Kedua, Perubahan dalam Pendidikan Nasional jangan hanya
terpaku pada perubahan kurikulum, peningkatan anggaran pendidikan, perbaikan
fasilitas. Misalkan kurikulum sudah dirubah, anggaran pendidikan sudah
ditingkatkan dan fasilitas sudah dilengkapi dan gaji guru/dosen sudah
dinaikkan. Namun kalau pendidik (guru atau dosen) serta para pembuat kebijakan
belum memiliki sifat-sifat seperti diatas, rasanya perubahan-perubahan tersebut
akan sia-sia.
Selain itu, anggaran pendidikan yang tinggi belum
tentu akan mengubah dengan cepat kondisi pendidikan kita saat ini.
Ketiga, Berlaku Adil dan Hilangkan Perbedaan. Ketika saya
masih di SD dulu, ada beberapa guru saya sangat sering memanggil teman saya
maju kedepan, untuk mencatat dipapan tulis atau menjawab pertanyaan, karena dia
pintar dan anak orang kaya. Hal ini juga berlanjut sampai saya menjenjang SMA.
Yang saya rasakan adalah sedih, rendah diri, iri dan
putus asa sehingga timbul pertanyaan. “Mengapa Bapak/Ibu guru tidak memangil
saya atau yang lain? Apakah hanya yang pintar atau anak orang kaya saja yang
pantas mendapat perlakuan seperti itu? Apakah pendidikan hanya untuk orang yang
pintar dan kaya? Dan mengapa saya tidak jadi orang pintar dan kaya seperti
teman saya? Bisakah saya jadi orang pintar dengan cara yang demikian?”
Dengan contoh yang saya rasakan ini, saya ingin
memberikan gambaran bahwa Pendidikan Nasional kita telah berlaku tidak adil dan
membuat perbedaan diantara peserta didik.

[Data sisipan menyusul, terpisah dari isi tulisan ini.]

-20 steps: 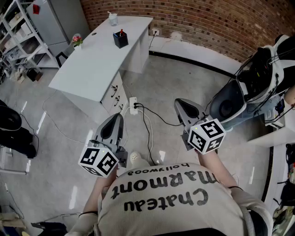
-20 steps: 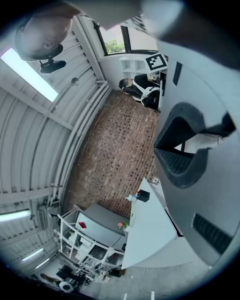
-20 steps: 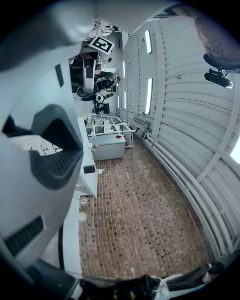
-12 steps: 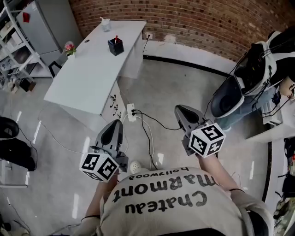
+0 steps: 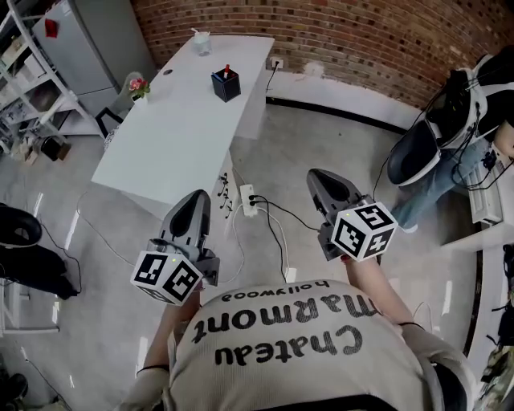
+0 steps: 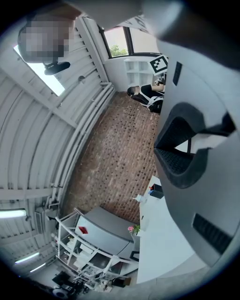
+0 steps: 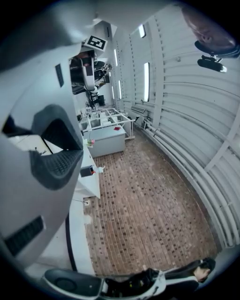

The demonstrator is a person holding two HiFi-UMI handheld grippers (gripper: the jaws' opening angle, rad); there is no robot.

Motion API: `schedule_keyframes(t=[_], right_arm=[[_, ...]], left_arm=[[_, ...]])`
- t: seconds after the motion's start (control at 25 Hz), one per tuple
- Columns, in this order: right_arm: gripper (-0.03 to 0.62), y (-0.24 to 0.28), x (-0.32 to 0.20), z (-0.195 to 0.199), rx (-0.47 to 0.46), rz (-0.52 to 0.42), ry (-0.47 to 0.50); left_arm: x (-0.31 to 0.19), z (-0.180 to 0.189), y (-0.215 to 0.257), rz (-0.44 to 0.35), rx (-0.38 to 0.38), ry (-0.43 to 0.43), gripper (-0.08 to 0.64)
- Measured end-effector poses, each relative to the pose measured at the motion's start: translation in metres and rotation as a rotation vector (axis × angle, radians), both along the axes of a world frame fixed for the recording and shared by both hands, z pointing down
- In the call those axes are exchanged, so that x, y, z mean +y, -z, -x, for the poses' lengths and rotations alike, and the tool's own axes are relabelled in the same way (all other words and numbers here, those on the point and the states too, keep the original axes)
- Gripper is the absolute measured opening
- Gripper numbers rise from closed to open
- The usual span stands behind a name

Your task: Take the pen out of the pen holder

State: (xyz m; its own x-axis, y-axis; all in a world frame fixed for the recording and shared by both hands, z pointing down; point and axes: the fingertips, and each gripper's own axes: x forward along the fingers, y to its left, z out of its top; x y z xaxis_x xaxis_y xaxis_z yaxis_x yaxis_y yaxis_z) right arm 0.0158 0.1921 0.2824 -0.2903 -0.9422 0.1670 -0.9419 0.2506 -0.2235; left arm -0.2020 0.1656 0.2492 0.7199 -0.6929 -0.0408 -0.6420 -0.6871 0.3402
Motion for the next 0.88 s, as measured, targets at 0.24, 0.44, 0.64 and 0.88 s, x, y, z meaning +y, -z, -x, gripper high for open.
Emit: schedule_keyframes(t=[0.24,0.44,0.64,0.88], right_arm=[[0.003,-0.008,-0.023,0.029,0.034,0.013,0.024],[0.003,-0.036,-0.029,0.029,0.023,0.111,0.006],[0.003,-0.052,-0.041,0.04,0.073,0.143,0.055],[0.003,-0.066,-0.082,0.024,0.064,0.167,0.076]], left_arm=[[-0.02,0.018,-0.011,0.023,0.007,-0.022,0.0],[-0.027,0.016,-0.034,0.095,0.011,-0.049,0.0],[-0.035,0.016,-0.054,0.147,0.017,-0.033,0.002],[-0.065,0.007,-0.064,0.171,0.015,0.002,0.002]])
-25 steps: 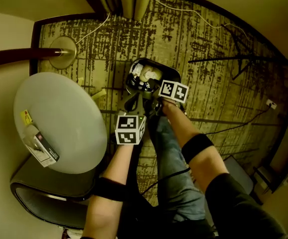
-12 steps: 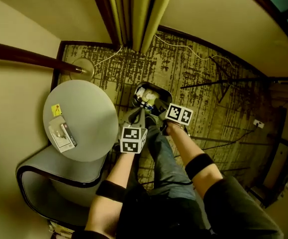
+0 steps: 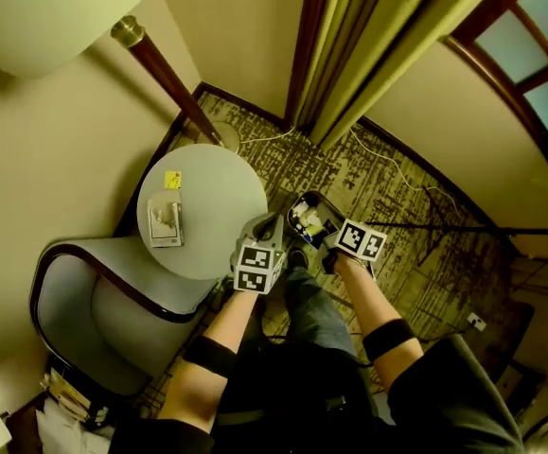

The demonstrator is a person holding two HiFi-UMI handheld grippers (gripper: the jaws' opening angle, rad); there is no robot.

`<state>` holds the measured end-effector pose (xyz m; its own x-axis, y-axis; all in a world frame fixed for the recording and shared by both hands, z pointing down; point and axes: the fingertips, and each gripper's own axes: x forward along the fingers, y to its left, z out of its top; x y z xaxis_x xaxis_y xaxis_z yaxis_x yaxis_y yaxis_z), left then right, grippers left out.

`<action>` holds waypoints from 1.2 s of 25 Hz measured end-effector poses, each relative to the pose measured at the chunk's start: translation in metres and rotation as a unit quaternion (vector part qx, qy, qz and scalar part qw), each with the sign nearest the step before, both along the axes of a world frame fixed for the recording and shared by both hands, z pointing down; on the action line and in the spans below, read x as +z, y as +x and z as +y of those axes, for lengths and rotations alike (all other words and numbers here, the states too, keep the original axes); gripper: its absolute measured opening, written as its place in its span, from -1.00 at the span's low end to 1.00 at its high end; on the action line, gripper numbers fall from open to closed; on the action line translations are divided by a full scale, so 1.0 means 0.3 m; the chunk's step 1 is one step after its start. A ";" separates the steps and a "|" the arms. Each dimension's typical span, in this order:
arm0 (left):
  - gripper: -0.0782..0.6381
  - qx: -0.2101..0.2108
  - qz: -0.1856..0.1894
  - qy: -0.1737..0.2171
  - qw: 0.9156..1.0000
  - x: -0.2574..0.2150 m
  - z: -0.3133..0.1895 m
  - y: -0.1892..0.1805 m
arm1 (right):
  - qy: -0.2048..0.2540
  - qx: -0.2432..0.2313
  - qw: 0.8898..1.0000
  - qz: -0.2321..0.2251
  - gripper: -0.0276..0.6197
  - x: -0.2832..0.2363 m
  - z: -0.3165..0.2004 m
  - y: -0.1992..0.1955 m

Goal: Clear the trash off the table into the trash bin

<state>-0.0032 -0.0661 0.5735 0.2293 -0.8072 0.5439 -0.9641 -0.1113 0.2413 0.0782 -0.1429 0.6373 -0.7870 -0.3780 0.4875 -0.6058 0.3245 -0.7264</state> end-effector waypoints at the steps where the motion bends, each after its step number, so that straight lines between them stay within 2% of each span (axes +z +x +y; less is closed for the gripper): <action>1: -0.78 -0.017 -0.004 0.002 1.000 -0.019 0.024 -0.044 | 0.007 -0.017 1.000 0.000 -0.91 -0.029 0.010 -0.040; 8: -0.78 -0.137 -0.045 0.012 0.990 -0.115 0.261 -0.341 | 0.027 -0.139 0.990 -0.012 -0.91 -0.182 0.184 -0.333; 12: -0.78 -0.204 -0.048 0.013 0.978 -0.188 0.417 -0.466 | 0.032 -0.214 0.976 -0.031 -0.91 -0.260 0.318 -0.520; 15: -0.78 -0.243 -0.051 0.009 0.969 -0.202 0.549 -0.538 | 0.034 -0.264 0.964 -0.031 -0.91 -0.296 0.446 -0.613; 18: -0.78 -0.277 -0.055 0.003 0.959 -0.189 0.667 -0.600 | 0.033 -0.307 0.951 -0.022 -0.91 -0.320 0.557 -0.676; 24: -0.78 -0.316 -0.037 0.007 0.948 -0.211 0.794 -0.644 | 0.038 -0.365 0.930 -0.018 -0.91 -0.365 0.707 -0.732; 28: -0.78 -0.336 -0.031 0.010 0.941 -0.205 0.832 -0.673 | 0.053 -0.385 0.921 -0.002 -0.91 -0.359 0.739 -0.734; 30: -0.78 -0.336 -0.032 0.009 0.941 -0.185 0.846 -0.684 | 0.061 -0.393 0.917 0.009 -0.91 -0.356 0.743 -0.732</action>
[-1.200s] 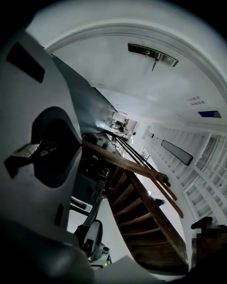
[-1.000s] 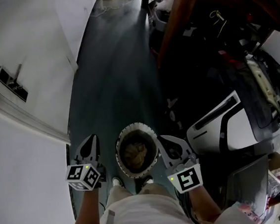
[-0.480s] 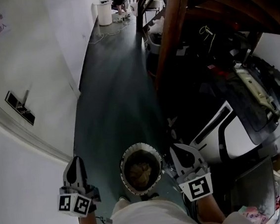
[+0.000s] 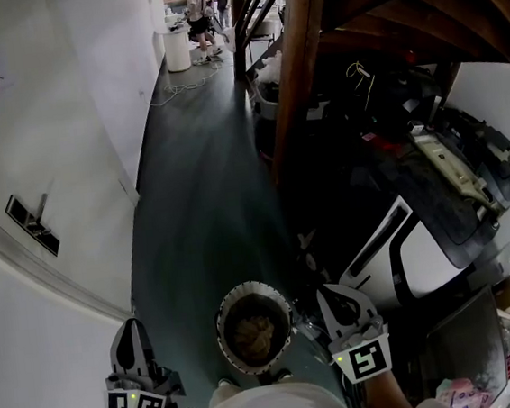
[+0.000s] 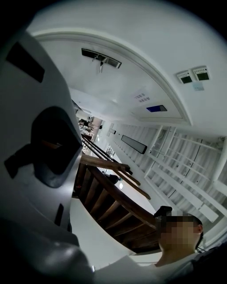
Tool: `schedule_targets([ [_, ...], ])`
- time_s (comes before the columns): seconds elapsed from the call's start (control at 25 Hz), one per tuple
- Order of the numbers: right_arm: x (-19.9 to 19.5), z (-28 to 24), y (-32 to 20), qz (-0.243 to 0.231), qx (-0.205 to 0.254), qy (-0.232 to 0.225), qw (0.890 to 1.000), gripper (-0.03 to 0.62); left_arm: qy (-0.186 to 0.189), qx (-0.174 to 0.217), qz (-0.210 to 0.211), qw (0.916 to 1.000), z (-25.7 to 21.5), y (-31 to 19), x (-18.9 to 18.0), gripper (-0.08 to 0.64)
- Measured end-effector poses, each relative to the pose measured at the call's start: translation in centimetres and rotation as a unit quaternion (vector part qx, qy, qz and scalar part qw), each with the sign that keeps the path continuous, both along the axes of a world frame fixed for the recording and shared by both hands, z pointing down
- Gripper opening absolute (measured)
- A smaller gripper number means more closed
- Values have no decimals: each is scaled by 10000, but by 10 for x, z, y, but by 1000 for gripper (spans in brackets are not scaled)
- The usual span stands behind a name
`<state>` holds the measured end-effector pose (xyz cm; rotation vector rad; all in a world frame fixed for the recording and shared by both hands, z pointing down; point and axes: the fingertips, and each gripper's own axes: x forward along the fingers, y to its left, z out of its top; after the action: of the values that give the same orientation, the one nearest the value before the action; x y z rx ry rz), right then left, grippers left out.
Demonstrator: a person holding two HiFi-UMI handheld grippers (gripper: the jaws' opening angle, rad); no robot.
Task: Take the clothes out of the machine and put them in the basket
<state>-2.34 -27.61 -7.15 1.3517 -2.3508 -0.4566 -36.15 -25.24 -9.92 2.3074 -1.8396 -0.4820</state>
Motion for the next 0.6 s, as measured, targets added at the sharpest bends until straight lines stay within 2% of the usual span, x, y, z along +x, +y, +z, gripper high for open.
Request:
schedule_targets([
  [0.28,-18,-5,-1,-202,66,-25,9998,12,128,37,15,9999,2,-1,1,14],
  [0.6,-48,-9,-5,-365,111,-137,9992,12,137,75,-181,9997,0,9,-24,14],
])
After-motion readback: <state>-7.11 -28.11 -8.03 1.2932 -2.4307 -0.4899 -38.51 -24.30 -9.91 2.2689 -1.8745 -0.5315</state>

Sehingga generasi muda secara tidak
langsung sudah diajari bagaimana berlaku tidak adil dan membuat perbedaan.
Kalau mau membuat perbedaan, buatlah perbedaan yang
bisa menumbuhkan peserta didik (kami) yang mandiri, bermoral, dewasa dan
bertanggung jawab.
Dan sayapun ingat salah satu contoh lain, seorang
teman saya datang dengan menangis memberitahu bahwa nilai Bahasa Inggrisnya 6
yang seharusnya 9. “Karena dia sering protes pada guru ketika belajar dan tidak
ikut Les dirumah guru tersebut”.
Inikan adalah contoh paling sederhana bahwa
Pendidikan Nasional kita belum mengajarkan bagaimana berlaku adil dan
menghilangkan Perbedaan.
Hadirin sekalian yang sama-sama berbahagia…!
Dengan demikian, apabila kita ingin mencetak
generasi penerus yang mandiri, bermoral, dewasa dan bertanggung jawab.
Konsekwensinya, semua yang terlibat dalam “Dunia Pendidikan Indonesia”, harus
mampu memberikan suri tauladan yang bisa dijadikan panutan “Kami Generasi
Muda”. Karena tanpa ada yang membimbing atau memberikan contoh yang baik, maka
harapan tinggallah harapan saja.
Jadi marilah kita memulai berjalan kearah tujuan
yang terakhir, dengan menjadikan segala apa yang kita lakukan sebagai batu
loncatan untuk melangkah kedepan.
“Karena Kalau Bukan Kita yang Merubahnya, Siapa
Lagi…??”
Demikian yang bisa saya sampaikan
pada kesempatan ini, terima kasih atas perhatiannya dan mohon maaf atas segala
kekurangannya, karena kesempurnaan itu hanya milik Allah semata.
Akhirul
kalam.
Wabillaahit
Taufiq Walhidayat, Wassalamu’alaikum Warohmatullohi Wabarokaatuh.